Jesús de Nazaret fue ejecutado por el procurador romano con una inscripción que determinaba la causa de la condena: «Jesús de Nazaret, rey de los judíos». Con dicha inscripción quedaba evidente el crimen de lesa majestad cometido contra el Imperio, pues es él y solo él quien pone o quita reyes y Jesús era un pretendiente a usurpar el poder romano en Judea. La inscripción no rezaba «Jesús de Nazaret, pregonero del amor universal», o «Maestro de la ley», o «Hijo de Dios». Estos títulos no habrían merecido el castigo supremo de los romanos, pues a ellos poco les importaban las cuitas internas de sus dominados, siempre que no afectaran a su soberanía. Por tanto, este dato es, probablemente, el más seguro de la vida de Jesús: fue ejecutado en la cruz, aplicando la mors agravata, que dedicaban los romanos a los sediciosos. Mediante este dato podemos reconstruir en los evangelios los elementos de verosimilitud histórica. El criterio interpretativo es: todo lo que sea coherente con una ejecución en cruz es probablemente histórico. Con este criterio podemos afirmar que los episodios donde Jesús se enfrenta al poder de una u otra manera son episodios de la vida de Jesús. De esta manera, las diatribas con el Templo, donde los poderosos de los judíos administraban la vida de Jerusalén al servicio del poder extranjero, o las polémicas contra Herodes («id y decidle a ese zorro€»), delegado del poder romano en Galilea, deben ser consideradas causas de la muerte de Jesús y, por tanto, episodios históricos.

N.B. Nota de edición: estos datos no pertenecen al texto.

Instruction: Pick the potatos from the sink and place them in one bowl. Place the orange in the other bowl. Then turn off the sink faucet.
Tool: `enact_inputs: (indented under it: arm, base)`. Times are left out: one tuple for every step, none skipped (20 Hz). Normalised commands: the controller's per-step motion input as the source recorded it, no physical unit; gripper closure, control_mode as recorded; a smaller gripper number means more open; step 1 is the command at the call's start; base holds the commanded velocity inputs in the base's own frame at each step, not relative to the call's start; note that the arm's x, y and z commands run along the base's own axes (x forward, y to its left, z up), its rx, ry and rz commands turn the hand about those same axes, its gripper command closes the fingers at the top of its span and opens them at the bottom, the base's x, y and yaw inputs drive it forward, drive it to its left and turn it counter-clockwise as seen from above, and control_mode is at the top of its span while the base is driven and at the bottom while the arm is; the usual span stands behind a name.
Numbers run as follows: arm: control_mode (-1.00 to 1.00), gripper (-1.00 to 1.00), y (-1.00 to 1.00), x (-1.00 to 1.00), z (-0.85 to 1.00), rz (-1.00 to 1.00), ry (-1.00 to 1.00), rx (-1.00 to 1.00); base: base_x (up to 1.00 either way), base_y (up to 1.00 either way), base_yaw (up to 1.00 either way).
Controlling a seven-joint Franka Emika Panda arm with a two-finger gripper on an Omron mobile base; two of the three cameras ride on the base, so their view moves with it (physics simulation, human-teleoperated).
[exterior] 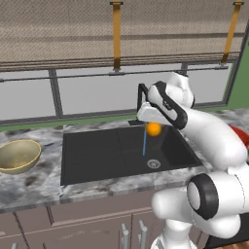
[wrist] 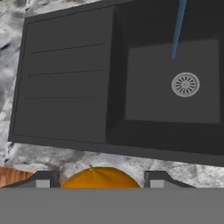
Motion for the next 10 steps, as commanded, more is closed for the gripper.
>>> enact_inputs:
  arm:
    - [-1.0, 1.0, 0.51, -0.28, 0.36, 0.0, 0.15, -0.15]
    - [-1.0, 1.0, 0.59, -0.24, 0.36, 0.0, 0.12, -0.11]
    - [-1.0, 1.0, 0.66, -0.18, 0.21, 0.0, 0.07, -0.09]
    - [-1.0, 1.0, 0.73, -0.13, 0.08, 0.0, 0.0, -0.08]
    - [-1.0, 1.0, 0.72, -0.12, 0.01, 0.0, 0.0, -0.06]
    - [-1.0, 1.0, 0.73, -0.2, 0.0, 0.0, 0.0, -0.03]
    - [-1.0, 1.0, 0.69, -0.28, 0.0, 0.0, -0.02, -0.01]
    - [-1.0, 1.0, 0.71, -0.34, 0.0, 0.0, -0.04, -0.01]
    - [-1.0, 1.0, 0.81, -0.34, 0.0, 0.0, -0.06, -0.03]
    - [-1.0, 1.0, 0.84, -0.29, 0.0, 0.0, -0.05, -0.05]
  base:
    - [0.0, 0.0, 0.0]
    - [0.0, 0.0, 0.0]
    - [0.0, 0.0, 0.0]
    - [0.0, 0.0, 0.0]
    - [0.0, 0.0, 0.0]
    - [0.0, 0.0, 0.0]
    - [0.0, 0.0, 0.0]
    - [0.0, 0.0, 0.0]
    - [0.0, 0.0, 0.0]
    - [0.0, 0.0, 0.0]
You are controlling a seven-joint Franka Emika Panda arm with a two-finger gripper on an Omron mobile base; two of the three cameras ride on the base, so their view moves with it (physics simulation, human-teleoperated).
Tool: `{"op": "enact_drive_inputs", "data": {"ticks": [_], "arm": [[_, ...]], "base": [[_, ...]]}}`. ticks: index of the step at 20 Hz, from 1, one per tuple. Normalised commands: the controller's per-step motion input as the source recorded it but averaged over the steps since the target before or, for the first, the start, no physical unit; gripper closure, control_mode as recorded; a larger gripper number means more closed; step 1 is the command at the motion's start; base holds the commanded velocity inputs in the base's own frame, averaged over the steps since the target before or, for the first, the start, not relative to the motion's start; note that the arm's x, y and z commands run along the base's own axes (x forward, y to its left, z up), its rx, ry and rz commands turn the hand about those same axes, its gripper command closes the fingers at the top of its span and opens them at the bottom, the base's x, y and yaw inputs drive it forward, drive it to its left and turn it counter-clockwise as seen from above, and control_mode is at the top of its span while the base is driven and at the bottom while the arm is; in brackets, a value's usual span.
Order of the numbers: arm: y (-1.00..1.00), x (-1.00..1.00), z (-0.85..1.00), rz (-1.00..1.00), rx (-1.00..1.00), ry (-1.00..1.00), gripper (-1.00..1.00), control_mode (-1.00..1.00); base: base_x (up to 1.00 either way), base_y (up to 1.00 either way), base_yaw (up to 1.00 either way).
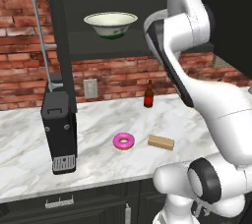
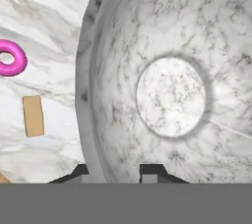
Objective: Pick both bowls and place them on the counter. Then place the cream cheese stick in one bowl and place the donut in the other bowl.
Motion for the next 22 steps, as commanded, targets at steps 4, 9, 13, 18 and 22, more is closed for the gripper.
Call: {"op": "enact_drive_inputs", "data": {"ticks": [4, 9, 13, 18, 22], "arm": [[0.00, -1.00, -0.71, -0.11, 0.00, 0.00, 1.00, -1.00], [0.00, -0.97, -0.67, -0.10, 0.00, 0.03, 1.00, -1.00], [-0.12, -0.65, -0.78, -0.07, 0.00, 0.11, 1.00, -1.00], [-0.32, -0.09, -0.71, -0.06, 0.00, 0.18, 1.00, -1.00], [-0.36, 0.00, -0.50, -0.01, 0.00, 0.06, 1.00, -1.00]], "base": [[0.00, 0.00, 0.00], [0.00, 0.00, 0.00], [0.00, 0.00, 0.00], [0.00, 0.00, 0.00], [0.00, 0.00, 0.00]]}}
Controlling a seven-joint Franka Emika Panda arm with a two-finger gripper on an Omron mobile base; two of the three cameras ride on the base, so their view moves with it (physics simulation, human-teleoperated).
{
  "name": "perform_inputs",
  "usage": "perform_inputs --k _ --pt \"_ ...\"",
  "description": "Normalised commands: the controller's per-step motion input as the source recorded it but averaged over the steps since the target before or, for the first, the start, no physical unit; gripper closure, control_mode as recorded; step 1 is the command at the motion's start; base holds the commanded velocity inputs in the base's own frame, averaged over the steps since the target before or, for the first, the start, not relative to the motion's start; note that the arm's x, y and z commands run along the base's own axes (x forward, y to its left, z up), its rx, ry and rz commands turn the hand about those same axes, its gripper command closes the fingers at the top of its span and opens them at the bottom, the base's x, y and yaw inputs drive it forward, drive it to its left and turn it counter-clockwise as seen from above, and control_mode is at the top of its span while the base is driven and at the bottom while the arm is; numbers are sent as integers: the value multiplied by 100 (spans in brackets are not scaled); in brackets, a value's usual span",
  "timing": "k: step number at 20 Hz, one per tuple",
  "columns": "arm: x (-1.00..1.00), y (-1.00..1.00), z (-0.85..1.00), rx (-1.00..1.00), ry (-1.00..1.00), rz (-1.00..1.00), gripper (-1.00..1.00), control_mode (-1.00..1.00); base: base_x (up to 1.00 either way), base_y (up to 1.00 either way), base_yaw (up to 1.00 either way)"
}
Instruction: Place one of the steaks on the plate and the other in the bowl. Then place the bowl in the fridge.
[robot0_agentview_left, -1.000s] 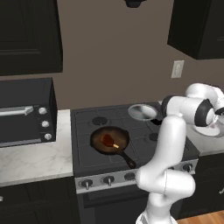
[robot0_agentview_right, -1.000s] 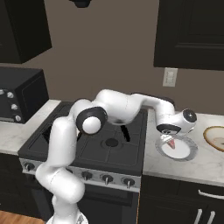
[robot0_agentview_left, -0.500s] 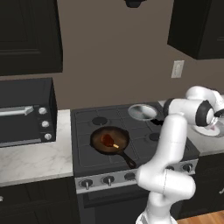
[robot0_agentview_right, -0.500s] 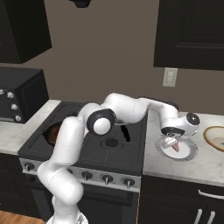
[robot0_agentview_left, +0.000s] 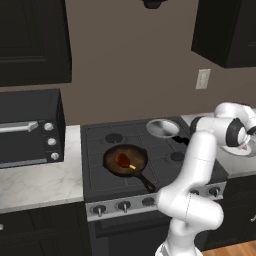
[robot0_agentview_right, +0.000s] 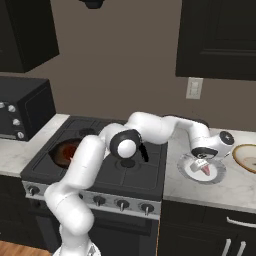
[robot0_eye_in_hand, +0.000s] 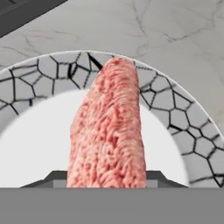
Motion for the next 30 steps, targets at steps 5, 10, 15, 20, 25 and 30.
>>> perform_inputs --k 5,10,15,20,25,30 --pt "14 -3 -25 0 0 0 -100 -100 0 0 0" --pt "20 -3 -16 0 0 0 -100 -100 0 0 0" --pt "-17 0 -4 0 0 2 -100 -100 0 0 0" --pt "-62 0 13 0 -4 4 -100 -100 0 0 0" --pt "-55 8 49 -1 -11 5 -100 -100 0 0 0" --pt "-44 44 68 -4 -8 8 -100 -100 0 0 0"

Uno de los ejemplos de oposición al poder en la vida de Jesús es su crítica constante a los que les gusta llevar largas vestiduras y viven en los palacios de los reyes, contra los ricos y los satisfechos, contra los que banquetean alegremente mientras el pueblo pasa necesidad. Contra estos el juicio es severísimo, pues el pago que les espera es el «crujir y rechinar de dientes», en oposición a quienes sufren hambre, sed, enfermedad o persecución; de estos es el Reino del que Jesús es presentado como rey y la causa de su ejecución.

Durante largos siglos la Iglesia olvidó esta constante de la vida de Jesús y se acomodó en los palacios, gustando las largas vestiduras y las reverencias en las plazas, los títulos honoríficos y las glorias de 'este mundo'. Por eso, todas las reformas en la Iglesia se encaminaron a eliminar la vida corrupta que traiciona el núcleo del evangelio: El monacato fue la reacción primera a una Iglesia aliada del poder y, andando los siglos, San Francisco propugna la vuelta a la sencillez del evangelio sin glosa, a la pobreza de Cristo y al abandono de los palacios y las largas vestiduras.

Quizás sea un signo de los tiempos que esta crisis del coronavirus haya cerrado los palacios vaticanos y promovido la austeridad sacramental. Abandonar los palacios será el signo de la conversión y la reforma efectiva de la Iglesia.